PROBLEM TO SOLVE: Go through the data below and count every line that has the word "plastic". Return only the count.

──────────

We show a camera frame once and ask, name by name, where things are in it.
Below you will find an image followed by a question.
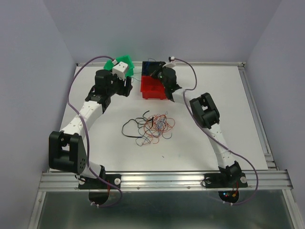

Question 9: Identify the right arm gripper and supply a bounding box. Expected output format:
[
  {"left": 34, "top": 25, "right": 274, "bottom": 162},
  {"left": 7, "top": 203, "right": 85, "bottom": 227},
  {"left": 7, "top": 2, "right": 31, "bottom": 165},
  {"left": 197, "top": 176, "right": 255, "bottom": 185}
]
[{"left": 147, "top": 62, "right": 169, "bottom": 89}]

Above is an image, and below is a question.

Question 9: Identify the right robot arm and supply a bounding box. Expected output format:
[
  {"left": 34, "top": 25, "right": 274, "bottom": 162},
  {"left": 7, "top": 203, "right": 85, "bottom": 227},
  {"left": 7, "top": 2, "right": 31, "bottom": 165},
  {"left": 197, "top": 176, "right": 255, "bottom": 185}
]
[{"left": 151, "top": 64, "right": 248, "bottom": 188}]

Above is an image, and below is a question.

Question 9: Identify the orange thin wire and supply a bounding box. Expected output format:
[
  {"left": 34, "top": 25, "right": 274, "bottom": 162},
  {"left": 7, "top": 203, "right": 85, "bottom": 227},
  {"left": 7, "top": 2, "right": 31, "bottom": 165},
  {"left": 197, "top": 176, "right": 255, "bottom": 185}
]
[{"left": 135, "top": 112, "right": 176, "bottom": 146}]

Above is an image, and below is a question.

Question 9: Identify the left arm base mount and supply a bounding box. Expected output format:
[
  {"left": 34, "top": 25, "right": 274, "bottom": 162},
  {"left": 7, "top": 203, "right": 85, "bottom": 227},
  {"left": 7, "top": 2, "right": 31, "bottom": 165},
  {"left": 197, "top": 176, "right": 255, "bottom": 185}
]
[{"left": 75, "top": 167, "right": 122, "bottom": 191}]

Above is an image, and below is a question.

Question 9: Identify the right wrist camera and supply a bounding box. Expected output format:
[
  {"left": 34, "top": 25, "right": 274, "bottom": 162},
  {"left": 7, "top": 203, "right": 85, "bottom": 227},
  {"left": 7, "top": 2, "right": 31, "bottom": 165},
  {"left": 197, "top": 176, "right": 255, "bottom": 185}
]
[{"left": 163, "top": 56, "right": 176, "bottom": 68}]

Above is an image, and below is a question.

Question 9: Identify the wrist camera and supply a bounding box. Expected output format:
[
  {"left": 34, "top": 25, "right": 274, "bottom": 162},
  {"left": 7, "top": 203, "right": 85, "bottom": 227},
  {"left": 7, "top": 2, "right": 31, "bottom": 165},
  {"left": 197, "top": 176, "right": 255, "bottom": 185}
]
[
  {"left": 112, "top": 60, "right": 134, "bottom": 81},
  {"left": 163, "top": 56, "right": 176, "bottom": 68}
]

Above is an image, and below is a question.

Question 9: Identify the red plastic bin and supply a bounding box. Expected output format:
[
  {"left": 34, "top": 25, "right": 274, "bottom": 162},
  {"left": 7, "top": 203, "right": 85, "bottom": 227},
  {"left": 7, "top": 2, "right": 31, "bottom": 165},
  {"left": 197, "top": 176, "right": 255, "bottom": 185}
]
[{"left": 140, "top": 75, "right": 167, "bottom": 100}]

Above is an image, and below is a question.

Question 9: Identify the aluminium mounting rail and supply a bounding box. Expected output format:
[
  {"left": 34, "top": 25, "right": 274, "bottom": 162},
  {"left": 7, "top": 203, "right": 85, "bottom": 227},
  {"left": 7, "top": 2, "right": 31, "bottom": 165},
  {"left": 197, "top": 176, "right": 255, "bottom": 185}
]
[{"left": 38, "top": 170, "right": 293, "bottom": 192}]

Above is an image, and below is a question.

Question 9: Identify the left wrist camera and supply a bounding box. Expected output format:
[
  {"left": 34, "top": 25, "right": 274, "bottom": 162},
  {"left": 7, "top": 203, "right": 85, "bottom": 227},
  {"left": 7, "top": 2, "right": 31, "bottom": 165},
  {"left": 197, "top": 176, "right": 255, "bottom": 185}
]
[{"left": 112, "top": 60, "right": 134, "bottom": 81}]

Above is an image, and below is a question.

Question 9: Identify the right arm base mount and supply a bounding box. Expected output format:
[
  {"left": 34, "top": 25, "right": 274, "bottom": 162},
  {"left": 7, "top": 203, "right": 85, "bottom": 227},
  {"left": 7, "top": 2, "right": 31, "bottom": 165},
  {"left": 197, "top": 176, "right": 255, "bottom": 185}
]
[{"left": 201, "top": 165, "right": 248, "bottom": 188}]

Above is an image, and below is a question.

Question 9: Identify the green plastic bin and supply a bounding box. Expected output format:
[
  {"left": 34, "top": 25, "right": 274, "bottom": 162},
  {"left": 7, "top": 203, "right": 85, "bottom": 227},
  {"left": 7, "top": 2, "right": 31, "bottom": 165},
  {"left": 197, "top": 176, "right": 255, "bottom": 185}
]
[{"left": 103, "top": 55, "right": 134, "bottom": 77}]

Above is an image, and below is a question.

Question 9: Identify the blue thin wire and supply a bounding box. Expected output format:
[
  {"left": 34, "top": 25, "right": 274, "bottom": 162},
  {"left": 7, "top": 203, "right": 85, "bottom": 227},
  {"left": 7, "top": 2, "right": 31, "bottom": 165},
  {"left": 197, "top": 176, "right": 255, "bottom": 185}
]
[{"left": 137, "top": 118, "right": 173, "bottom": 146}]

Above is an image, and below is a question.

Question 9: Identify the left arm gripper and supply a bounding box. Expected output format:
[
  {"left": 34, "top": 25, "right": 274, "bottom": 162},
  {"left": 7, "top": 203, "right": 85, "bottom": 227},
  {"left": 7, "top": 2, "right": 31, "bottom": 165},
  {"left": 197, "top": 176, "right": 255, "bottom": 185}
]
[{"left": 107, "top": 69, "right": 132, "bottom": 97}]

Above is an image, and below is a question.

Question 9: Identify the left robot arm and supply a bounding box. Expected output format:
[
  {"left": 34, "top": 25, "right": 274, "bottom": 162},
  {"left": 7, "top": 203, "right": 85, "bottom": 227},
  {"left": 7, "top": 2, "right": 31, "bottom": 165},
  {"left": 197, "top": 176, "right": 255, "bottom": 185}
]
[{"left": 49, "top": 70, "right": 132, "bottom": 188}]

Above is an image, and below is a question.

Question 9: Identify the black ribbon cable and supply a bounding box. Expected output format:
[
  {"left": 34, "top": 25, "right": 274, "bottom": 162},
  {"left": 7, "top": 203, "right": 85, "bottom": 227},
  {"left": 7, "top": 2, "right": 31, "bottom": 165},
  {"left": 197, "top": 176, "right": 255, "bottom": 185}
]
[{"left": 121, "top": 110, "right": 154, "bottom": 138}]

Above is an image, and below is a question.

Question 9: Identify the black plastic bin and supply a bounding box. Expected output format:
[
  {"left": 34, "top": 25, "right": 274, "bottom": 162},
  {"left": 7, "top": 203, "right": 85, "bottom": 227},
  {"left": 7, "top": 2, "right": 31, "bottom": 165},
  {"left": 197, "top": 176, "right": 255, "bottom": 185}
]
[{"left": 141, "top": 61, "right": 165, "bottom": 77}]

──────────

ANSWER BOX: 3